Supplied entries:

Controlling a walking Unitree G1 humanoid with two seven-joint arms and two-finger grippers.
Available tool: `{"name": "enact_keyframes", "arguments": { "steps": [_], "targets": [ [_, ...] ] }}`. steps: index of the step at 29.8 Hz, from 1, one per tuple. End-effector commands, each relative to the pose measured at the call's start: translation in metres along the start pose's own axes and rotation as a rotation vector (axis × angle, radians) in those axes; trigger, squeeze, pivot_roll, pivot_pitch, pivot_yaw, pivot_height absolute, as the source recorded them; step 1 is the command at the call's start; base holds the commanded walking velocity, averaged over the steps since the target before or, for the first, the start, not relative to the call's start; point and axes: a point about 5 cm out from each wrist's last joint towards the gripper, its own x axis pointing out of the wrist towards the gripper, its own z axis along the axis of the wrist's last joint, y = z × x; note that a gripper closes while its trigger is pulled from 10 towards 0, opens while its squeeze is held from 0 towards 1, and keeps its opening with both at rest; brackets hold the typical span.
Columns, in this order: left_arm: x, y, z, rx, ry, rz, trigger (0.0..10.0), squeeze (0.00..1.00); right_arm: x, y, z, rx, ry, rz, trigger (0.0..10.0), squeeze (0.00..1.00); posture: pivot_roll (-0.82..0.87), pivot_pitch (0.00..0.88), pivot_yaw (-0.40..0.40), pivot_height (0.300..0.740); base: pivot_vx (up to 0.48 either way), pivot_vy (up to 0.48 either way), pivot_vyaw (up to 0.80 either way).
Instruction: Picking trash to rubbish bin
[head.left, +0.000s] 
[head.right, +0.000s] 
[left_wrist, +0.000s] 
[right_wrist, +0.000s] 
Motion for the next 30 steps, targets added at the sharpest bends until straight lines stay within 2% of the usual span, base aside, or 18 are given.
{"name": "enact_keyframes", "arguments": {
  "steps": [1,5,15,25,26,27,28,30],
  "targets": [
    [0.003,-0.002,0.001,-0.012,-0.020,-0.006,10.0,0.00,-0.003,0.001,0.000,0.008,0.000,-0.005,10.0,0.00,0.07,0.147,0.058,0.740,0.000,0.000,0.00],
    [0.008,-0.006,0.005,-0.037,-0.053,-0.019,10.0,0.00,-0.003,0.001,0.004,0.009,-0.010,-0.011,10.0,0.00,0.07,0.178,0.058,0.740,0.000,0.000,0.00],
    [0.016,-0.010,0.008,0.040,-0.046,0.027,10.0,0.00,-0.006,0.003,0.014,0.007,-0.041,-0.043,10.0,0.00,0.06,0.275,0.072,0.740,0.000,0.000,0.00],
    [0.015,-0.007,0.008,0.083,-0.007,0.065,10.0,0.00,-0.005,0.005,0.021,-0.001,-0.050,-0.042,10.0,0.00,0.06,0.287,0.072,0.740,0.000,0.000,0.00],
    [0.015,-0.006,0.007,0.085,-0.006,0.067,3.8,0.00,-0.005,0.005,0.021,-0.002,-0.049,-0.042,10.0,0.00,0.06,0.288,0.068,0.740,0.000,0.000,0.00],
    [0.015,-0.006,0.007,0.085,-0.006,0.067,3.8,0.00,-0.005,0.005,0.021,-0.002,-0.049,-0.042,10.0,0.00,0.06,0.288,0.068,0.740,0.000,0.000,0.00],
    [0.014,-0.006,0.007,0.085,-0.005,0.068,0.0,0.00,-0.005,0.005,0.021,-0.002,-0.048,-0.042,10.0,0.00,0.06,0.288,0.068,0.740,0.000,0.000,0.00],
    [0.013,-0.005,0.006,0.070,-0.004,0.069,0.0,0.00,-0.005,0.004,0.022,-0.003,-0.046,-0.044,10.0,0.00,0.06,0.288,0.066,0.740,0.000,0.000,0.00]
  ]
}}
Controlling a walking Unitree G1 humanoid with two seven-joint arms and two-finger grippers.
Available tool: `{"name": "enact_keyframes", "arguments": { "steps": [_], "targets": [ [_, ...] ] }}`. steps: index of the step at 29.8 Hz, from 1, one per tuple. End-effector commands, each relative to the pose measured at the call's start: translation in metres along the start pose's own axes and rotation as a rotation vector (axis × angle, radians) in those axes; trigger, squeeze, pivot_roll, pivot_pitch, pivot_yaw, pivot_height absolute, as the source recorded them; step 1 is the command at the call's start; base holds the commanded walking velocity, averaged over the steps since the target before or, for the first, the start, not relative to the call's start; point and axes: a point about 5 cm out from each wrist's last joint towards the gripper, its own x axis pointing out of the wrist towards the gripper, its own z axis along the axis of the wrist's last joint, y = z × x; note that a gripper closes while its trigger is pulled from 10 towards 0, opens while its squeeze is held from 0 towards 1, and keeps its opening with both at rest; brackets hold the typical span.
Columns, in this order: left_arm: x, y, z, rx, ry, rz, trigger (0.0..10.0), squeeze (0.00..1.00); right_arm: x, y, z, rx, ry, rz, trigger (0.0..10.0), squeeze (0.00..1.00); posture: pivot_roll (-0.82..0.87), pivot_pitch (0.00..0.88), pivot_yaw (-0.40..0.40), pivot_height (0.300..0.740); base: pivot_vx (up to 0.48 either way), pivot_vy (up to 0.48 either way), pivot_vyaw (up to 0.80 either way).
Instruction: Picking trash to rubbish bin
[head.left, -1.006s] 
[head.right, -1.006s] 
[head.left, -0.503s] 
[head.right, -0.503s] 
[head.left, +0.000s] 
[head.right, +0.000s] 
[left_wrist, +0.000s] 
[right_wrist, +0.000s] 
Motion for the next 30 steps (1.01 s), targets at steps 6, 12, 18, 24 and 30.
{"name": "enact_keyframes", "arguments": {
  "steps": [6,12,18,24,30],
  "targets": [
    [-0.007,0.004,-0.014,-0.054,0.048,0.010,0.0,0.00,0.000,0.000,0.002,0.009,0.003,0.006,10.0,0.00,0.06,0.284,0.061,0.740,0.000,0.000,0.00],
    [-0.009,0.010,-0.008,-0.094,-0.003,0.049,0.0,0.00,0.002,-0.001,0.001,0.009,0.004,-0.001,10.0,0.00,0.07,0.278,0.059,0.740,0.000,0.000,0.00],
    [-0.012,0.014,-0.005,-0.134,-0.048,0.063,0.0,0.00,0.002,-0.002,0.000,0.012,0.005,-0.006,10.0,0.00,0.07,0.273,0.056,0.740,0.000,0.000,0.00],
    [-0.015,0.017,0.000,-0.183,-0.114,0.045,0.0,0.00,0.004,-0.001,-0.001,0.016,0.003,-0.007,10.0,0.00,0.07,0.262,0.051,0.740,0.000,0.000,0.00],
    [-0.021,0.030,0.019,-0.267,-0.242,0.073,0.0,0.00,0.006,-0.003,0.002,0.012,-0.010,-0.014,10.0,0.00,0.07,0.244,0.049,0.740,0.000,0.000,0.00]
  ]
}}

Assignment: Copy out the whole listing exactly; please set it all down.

Result of the task:
Controlling a walking Unitree G1 humanoid with two seven-joint arms and two-finger grippers.
Available tool: `{"name": "enact_keyframes", "arguments": { "steps": [_], "targets": [ [_, ...] ] }}`. steps: index of the step at 29.8 Hz, from 1, one per tuple. End-effector commands, each relative to the pose measured at the call's start: translation in metres along the start pose's own axes and rotation as a rotation vector (axis × angle, radians) in those axes; trigger, squeeze, pivot_roll, pivot_pitch, pivot_yaw, pivot_height absolute, as the source recorded them; step 1 is the command at the call's start; base holds the commanded walking velocity, averaged over the steps since the target before or, for the first, the start, not relative to the call's start; point and axes: a point about 5 cm out from each wrist's last joint towards the gripper, its own x axis pointing out of the wrist towards the gripper, its own z axis along the axis of the wrist's last joint, y = z × x; note that a gripper closes while its trigger is pulled from 10 towards 0, opens while its squeeze is held from 0 towards 1, and keeps its opening with both at rest; brackets hold the typical span.
Columns, in this order: left_arm: x, y, z, rx, ry, rz, trigger (0.0..10.0), squeeze (0.00..1.00); right_arm: x, y, z, rx, ry, rz, trigger (0.0..10.0), squeeze (0.00..1.00); posture: pivot_roll (-0.82..0.87), pivot_pitch (0.00..0.88), pivot_yaw (-0.40..0.40), pivot_height (0.300..0.740); base: pivot_vx (up to 0.48 either way), pivot_vy (up to 0.48 either way), pivot_vyaw (up to 0.80 either way).
Instruction: Picking trash to rubbish bin
[head.left, +0.000s] 
[head.right, +0.000s] 
[left_wrist, +0.000s] 
[right_wrist, +0.000s] 
Motion for the next 30 steps, targets added at the sharpest bends until straight lines stay within 2% of the usual span, base aside, or 18 are given.
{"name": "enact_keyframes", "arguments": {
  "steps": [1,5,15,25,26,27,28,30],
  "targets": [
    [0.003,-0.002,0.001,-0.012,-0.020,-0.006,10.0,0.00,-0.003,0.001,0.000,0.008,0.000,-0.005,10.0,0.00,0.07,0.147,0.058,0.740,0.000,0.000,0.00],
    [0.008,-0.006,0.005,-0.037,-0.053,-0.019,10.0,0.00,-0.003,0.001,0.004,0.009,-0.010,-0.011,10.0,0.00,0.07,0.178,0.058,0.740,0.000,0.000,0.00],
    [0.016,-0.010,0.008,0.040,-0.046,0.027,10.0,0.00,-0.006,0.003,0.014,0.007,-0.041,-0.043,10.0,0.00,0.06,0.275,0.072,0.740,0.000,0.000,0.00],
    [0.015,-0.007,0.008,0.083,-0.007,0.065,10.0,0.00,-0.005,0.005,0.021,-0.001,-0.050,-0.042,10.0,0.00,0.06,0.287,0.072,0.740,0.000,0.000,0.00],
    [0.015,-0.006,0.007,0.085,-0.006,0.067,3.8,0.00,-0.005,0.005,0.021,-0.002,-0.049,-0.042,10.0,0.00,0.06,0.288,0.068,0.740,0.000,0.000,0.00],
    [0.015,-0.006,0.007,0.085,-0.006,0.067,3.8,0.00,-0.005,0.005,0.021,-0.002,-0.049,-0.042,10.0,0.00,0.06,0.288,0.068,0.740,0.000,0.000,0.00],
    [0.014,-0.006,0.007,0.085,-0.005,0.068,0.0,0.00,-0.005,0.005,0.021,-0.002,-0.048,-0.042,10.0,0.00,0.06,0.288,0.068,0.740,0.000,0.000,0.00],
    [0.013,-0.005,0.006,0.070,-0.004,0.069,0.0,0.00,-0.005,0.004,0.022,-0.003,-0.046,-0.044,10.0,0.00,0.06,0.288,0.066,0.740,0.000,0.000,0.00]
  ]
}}
Controlling a walking Unitree G1 humanoid with two seven-joint arms and two-finger grippers.
Available tool: `{"name": "enact_keyframes", "arguments": { "steps": [_], "targets": [ [_, ...] ] }}`. steps: index of the step at 29.8 Hz, from 1, one per tuple. End-effector commands, each relative to the pose measured at the call's start: translation in metres along the start pose's own axes and rotation as a rotation vector (axis × angle, radians) in those axes; trigger, squeeze, pivot_roll, pivot_pitch, pivot_yaw, pivot_height absolute, as the source recorded them; step 1 is the command at the call's start; base holds the commanded walking velocity, averaged over the steps since the target before or, for the first, the start, not relative to the call's start; point and axes: a point about 5 cm out from each wrist's last joint towards the gripper, its own x axis pointing out of the wrist towards the gripper, its own z axis along the axis of the wrist's last joint, y = z × x; note that a gripper closes while its trigger is pulled from 10 towards 0, opens while its squeeze is held from 0 towards 1, and keeps its opening with both at rest; brackets hold the typical span.
Columns, in this order: left_arm: x, y, z, rx, ry, rz, trigger (0.0..10.0), squeeze (0.00..1.00); right_arm: x, y, z, rx, ry, rz, trigger (0.0..10.0), squeeze (0.00..1.00); posture: pivot_roll (-0.82..0.87), pivot_pitch (0.00..0.88), pivot_yaw (-0.40..0.40), pivot_height (0.300..0.740); base: pivot_vx (up to 0.48 either way), pivot_vy (up to 0.48 either way), pivot_vyaw (up to 0.80 either way).
Instruction: Picking trash to rubbish bin
[head.left, -1.006s] 
[head.right, -1.006s] 
[head.left, -0.503s] 
[head.right, -0.503s] 
[head.left, +0.000s] 
[head.right, +0.000s] 
[left_wrist, +0.000s] 
[right_wrist, +0.000s] 
Motion for the next 30 steps (1.01 s), targets at steps 6, 12, 18, 24 and 30.
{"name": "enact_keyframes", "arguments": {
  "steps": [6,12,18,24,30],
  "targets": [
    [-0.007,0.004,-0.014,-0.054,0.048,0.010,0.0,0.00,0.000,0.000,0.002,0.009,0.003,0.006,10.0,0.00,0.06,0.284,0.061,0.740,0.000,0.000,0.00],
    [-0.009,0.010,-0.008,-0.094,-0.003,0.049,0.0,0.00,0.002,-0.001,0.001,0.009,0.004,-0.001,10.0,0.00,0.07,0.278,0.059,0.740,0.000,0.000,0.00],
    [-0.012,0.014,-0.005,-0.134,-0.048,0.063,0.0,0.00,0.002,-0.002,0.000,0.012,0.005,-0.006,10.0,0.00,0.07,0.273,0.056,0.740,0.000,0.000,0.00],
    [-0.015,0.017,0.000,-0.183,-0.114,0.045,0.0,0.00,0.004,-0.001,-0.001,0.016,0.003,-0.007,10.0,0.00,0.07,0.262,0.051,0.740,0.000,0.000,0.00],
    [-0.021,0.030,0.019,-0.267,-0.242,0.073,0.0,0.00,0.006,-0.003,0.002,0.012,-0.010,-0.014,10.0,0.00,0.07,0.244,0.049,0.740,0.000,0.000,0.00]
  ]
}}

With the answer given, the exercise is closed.